1916 commemorations should not glorify violence, says bishop
Commemorations should reflect on what unites people rather than divides them
Bishop of Cork and Ross, Dr John Buckley said the commemoration of the Easter Rising should be a time for reflection rather than celebration with an emphasis on what unites people rather than divides them. Photograph: Cyril Byrne /The Irish Times
The forthcoming centenary of the 1916 Easter Rising should be commemorated in a way that respects all past differences and neither glorifies violence retrospectively nor adds to tension in Northern Ireland, a Catholic bishop has warned.
Bishop of Cork and Ross, Dr John Buckley, a native of Inchigeelagh in West Cork, said the commemoration of the Easter Rising should be a time for reflection rather than celebration with an emphasis on what unites people rather than divides them.
Announcing details of a special mass for Peace and Reconciliation to be held in Holy Trinity Church in Cork city on Sunday, April 3, Bishop Buckley said the mass would be inclusive and remember all those who lost their lives in Easter Week 1916.
“Our Mass will be a time for reflection not celebration. We visit our history, not to find what divides but what unites us. We will pray for the four hundred and eighty five men, women and children who died violently in 1916, on whatever side or none,” said Bishop Buckley.

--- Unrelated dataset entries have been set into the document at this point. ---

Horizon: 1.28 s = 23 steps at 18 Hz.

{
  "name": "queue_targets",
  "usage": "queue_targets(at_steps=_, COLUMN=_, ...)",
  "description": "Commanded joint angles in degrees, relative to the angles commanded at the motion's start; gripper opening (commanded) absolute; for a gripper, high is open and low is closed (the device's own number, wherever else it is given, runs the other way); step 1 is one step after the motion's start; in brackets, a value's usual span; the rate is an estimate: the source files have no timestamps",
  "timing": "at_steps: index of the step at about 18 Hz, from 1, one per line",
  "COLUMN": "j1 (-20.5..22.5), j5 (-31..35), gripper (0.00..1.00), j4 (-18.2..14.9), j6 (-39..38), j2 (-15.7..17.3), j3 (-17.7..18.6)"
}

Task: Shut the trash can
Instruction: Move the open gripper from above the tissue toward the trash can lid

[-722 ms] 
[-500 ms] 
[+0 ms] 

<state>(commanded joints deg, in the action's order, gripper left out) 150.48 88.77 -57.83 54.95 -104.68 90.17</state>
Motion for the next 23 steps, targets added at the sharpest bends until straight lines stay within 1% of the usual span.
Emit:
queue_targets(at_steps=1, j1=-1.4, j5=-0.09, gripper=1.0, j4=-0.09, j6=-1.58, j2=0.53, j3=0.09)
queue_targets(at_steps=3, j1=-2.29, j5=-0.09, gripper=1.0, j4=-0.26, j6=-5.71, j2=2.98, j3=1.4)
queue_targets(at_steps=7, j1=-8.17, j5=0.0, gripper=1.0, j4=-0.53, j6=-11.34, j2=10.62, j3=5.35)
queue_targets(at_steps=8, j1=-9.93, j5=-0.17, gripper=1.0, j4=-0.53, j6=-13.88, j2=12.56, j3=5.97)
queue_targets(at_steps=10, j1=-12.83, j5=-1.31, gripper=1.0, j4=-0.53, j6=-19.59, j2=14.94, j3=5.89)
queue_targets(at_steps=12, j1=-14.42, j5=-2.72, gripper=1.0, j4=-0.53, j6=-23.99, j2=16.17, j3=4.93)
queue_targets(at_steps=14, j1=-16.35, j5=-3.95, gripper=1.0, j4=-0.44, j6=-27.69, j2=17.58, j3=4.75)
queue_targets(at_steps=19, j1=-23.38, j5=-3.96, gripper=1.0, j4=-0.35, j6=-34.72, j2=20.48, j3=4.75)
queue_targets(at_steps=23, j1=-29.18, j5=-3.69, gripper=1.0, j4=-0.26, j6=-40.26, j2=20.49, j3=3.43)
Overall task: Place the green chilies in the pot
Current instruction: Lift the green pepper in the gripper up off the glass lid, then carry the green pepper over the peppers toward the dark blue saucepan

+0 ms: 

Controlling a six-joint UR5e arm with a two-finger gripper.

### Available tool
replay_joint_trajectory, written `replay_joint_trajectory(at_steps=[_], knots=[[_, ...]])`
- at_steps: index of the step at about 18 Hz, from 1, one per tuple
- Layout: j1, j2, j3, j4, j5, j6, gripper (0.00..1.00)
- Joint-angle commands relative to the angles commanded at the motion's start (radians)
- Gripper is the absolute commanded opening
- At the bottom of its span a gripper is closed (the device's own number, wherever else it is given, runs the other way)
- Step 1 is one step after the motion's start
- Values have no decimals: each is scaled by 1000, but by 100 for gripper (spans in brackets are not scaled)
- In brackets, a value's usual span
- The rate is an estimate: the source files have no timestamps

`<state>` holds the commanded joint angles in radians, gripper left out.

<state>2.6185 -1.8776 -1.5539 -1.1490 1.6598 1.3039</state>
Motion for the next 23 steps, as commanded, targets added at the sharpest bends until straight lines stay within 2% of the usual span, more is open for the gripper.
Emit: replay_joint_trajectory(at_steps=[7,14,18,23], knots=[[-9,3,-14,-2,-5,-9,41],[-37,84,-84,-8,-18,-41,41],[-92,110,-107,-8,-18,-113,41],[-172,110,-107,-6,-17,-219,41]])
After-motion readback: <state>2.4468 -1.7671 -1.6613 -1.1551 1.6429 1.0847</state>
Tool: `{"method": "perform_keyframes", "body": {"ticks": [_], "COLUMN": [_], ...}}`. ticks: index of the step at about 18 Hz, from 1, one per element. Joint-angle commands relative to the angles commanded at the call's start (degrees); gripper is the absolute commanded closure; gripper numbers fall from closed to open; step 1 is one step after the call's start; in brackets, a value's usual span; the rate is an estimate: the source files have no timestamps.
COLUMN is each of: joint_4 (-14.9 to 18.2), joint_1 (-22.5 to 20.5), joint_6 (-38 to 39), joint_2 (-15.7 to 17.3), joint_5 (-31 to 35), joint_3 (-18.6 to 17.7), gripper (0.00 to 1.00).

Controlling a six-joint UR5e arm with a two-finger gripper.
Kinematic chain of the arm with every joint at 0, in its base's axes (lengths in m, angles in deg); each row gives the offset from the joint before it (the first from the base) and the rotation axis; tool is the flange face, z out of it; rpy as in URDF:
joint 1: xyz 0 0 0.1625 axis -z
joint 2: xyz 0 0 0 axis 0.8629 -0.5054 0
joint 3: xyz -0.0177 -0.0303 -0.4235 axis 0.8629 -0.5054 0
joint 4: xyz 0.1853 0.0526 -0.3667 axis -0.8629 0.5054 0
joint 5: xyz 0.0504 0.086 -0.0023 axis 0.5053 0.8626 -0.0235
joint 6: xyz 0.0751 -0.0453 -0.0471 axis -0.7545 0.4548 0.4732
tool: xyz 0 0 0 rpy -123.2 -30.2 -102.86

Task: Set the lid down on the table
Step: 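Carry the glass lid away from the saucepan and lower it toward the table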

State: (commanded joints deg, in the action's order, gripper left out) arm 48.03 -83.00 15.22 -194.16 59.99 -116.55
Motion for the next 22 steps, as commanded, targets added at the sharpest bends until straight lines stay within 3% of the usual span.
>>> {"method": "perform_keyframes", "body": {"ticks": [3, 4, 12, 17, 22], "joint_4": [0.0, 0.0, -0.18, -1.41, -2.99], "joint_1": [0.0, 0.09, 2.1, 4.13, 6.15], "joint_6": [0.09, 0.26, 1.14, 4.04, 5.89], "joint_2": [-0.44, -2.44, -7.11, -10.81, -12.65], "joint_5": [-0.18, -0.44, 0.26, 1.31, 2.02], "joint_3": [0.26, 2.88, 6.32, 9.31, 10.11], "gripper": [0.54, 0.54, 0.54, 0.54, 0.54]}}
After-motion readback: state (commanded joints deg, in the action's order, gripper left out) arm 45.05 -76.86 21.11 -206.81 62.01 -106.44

“We, as people of faith, pray also for the British soldiers and the RIC members who died on the streets of Dublin, many of whom were Irish. We will also remember the five hundred and eighty Irish soldiers who died on the Western Front in the First World War during that week.

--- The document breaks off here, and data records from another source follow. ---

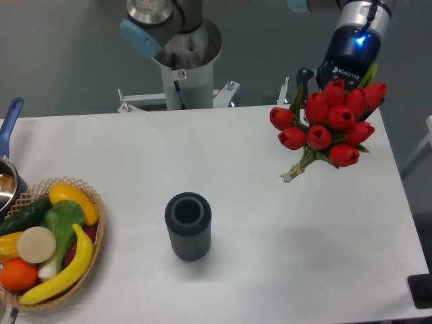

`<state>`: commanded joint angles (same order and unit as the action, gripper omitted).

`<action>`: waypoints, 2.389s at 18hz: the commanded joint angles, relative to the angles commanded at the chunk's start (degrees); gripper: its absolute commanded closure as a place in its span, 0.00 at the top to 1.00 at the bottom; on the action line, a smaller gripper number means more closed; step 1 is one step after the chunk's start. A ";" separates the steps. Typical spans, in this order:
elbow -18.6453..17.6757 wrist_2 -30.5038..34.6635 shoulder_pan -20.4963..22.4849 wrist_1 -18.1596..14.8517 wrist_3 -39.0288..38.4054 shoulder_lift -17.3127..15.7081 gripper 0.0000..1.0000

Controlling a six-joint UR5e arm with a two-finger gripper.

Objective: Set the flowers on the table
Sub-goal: 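Hold the red tulip bunch in the gripper and move it back slightly, then lower the held tulips down onto the table surface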

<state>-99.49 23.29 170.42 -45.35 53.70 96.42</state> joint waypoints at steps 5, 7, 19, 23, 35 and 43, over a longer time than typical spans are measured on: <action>0.53 0.61 0.00 -0.17 -0.26 -0.18 0.43; 0.35 1.66 0.09 -0.17 -0.26 -0.61 0.43; -0.26 20.99 -0.79 -0.53 -0.09 -5.18 0.43; -0.44 30.04 -3.24 -0.53 0.09 -5.36 0.38; -0.97 47.97 -8.26 -0.53 5.61 -1.50 0.40; 0.09 62.65 -12.21 -0.44 10.89 6.05 0.40</action>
<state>-99.41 85.94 158.21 -45.79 64.59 102.47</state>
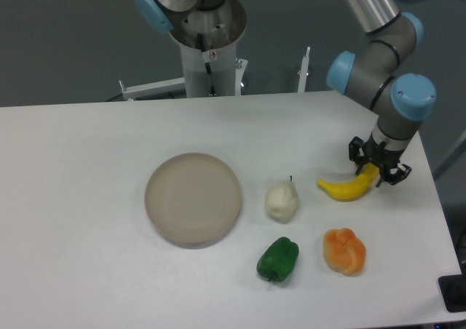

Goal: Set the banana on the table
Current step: 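Open the gripper to release the banana, then move the open gripper away from the banana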

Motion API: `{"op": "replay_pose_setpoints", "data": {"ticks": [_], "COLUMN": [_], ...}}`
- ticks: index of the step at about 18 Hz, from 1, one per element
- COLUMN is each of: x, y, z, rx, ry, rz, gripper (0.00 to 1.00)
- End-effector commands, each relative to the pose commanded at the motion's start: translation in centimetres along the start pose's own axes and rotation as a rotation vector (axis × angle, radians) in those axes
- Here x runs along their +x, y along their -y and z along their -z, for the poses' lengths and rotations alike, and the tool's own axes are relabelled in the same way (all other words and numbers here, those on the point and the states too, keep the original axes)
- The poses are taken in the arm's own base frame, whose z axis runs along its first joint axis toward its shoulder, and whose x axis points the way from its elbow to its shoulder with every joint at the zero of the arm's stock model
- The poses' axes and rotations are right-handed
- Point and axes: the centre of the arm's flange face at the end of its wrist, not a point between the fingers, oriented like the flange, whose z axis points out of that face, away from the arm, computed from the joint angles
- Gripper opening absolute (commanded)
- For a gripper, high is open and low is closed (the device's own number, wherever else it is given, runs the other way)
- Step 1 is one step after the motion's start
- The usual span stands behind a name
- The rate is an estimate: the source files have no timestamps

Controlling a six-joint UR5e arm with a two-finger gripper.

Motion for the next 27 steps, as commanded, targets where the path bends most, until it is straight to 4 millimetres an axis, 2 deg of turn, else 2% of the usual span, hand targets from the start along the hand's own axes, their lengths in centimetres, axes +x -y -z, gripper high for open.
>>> {"op": "replay_pose_setpoints", "data": {"ticks": [1,3,6,8,13,20,27], "x": [-0.3,-0.8,-1.5,-2.0,-2.6,-3.7,-3.2], "y": [0.5,0.9,3.4,6.1,9.6,11.1,11.6], "z": [0.8,2.0,4.0,5.6,8.4,11.2,10.2], "rx": [0.0,0.003,0.008,0.013,-0.02,-0.016,-0.026], "ry": [0.014,0.039,0.082,0.12,0.187,0.239,0.226], "rz": [-0.008,-0.015,-0.049,-0.069,-0.073,-0.088,-0.076], "gripper": [0.99,1.0,1.0,1.0,1.0,1.0,1.0]}}
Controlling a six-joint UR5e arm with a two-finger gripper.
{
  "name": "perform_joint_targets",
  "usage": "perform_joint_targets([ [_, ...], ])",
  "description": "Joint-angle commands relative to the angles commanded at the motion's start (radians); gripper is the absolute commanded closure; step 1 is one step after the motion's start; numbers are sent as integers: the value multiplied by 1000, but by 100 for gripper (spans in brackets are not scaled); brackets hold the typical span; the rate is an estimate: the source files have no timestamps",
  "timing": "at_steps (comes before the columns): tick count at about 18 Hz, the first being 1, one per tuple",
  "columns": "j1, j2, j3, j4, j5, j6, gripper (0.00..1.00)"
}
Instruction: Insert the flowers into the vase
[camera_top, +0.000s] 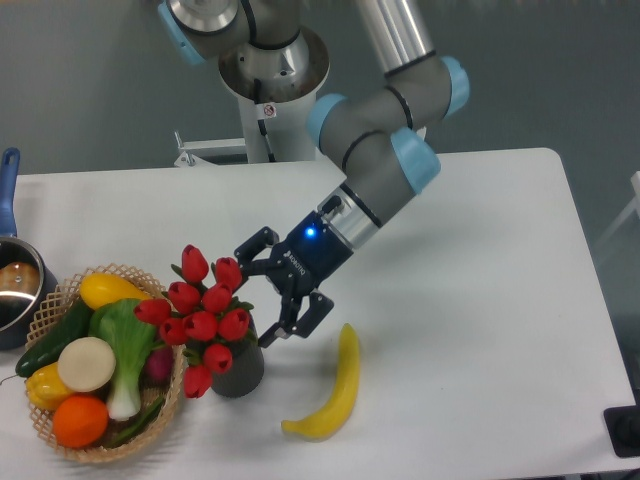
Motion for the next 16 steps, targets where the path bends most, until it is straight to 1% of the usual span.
perform_joint_targets([
  [1,12,28,14,-2,52,-50,0],
  [2,31,81,47,-9,157,-118,0],
  [5,25,172,71,-61,328,-117,0],
  [7,23,212,78,-83,446,-114,0],
  [9,22,239,84,-106,493,-112,0],
  [10,23,249,94,-130,499,-108,0],
  [13,28,269,104,-201,586,-16,0],
  [14,28,276,103,-212,606,4,0],
  [16,31,286,97,-216,611,10,0],
])
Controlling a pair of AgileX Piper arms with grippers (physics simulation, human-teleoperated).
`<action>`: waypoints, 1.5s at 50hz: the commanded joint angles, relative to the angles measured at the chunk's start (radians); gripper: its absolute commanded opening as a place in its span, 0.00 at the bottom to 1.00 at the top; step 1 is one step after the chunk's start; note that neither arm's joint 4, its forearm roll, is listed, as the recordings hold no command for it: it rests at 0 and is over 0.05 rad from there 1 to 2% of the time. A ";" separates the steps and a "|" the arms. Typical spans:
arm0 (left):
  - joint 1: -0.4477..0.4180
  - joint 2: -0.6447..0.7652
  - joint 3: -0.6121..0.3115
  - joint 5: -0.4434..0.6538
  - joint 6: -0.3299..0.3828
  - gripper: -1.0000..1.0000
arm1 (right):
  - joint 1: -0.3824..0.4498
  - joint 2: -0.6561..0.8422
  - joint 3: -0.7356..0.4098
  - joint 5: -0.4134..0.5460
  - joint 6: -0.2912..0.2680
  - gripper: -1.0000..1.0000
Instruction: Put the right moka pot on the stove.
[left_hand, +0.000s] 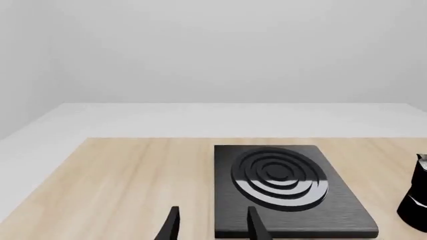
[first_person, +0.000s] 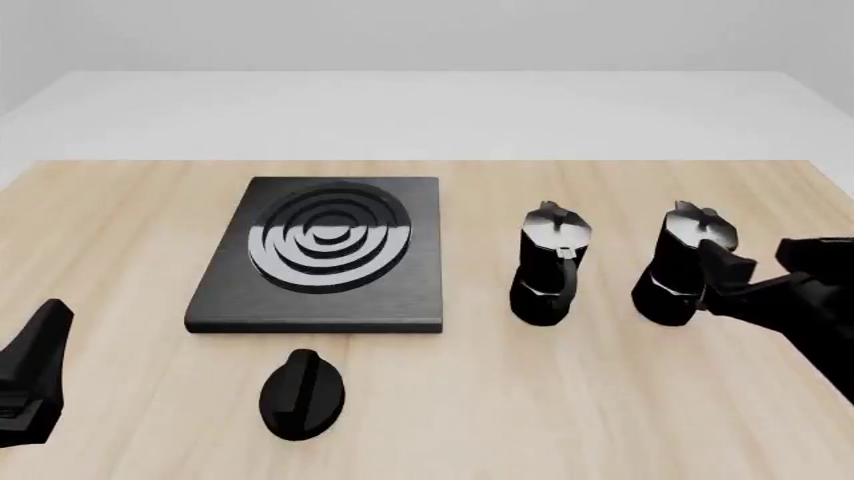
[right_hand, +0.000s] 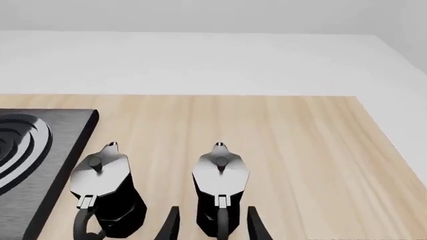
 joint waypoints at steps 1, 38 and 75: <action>0.000 0.000 0.000 0.000 0.000 1.00 | -0.015 0.100 -0.007 -0.065 0.011 1.00; 0.000 0.000 0.000 0.000 0.000 1.00 | -0.024 0.370 -0.034 -0.231 0.062 1.00; 0.000 0.000 0.000 0.000 0.000 1.00 | -0.026 0.421 -0.016 -0.312 0.086 0.00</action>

“Indeed, some of those who survived received a very cold reception when they returned home. We will pray also for those who died during the violence in Northern Ireland including the many people who are still suffering from its effects to this day.”
He said there was “a thin line between celebration and commemoration” and he stressed it was important that the 1916 commemoration “does not glorify violence retrospectively” as there was always a danger that anniversaries have the potential to influence people negatively.
“Sadly, the threat of violence has not completely disappeared. There is no moral legitimacy whatsoever for violence today ...... The Good Friday Agreement democratically and peacefully removed any remaining cause of conflict,” he said.
“We should be extremely careful in case the celebrations would, in any way, contribute to an increased tension in Northern Ireland. It has been said that aspects of the 1966 commemoration were subsequently used to justify violence. Our aim should be to promote friendship and harmony.”
Bishop Buckley welcomed “the fact that a Commemorative Wall is to be erected in Glasnevin Cemetery in Dublin which will bear the names of all who died in 1916 regardless of which side they were on - or if they were on no side - and whether they were bearing arms or not.”
Bishop Buckley said that although the official Catholic Church of the time condemned the Rising, it acknowledged that the Irish Volunteers who took up arms against the British state were men “of high idealism and sell-sacrifice who really they believed they were pursuing a noble cause”.
And he noted many of the leaders of the Easter Rising such as Patrick Pearse and Joseph Mary Plunkett were deeply religious as reflected in their poetry such as Iosagain and I see His blood upon the Rose and people should not “forget the religious spirit that animated the Rising”.
“As Pearse said in 1915 at the grave O’Donovan Rossa, ‘Splendid and holy causes are best served by splendid and holy people’. Indeed, the religious and cultural legacy of the 1916 leaders, which reflected the Church’s social teaching at the time, may be as significant as their political legacy.”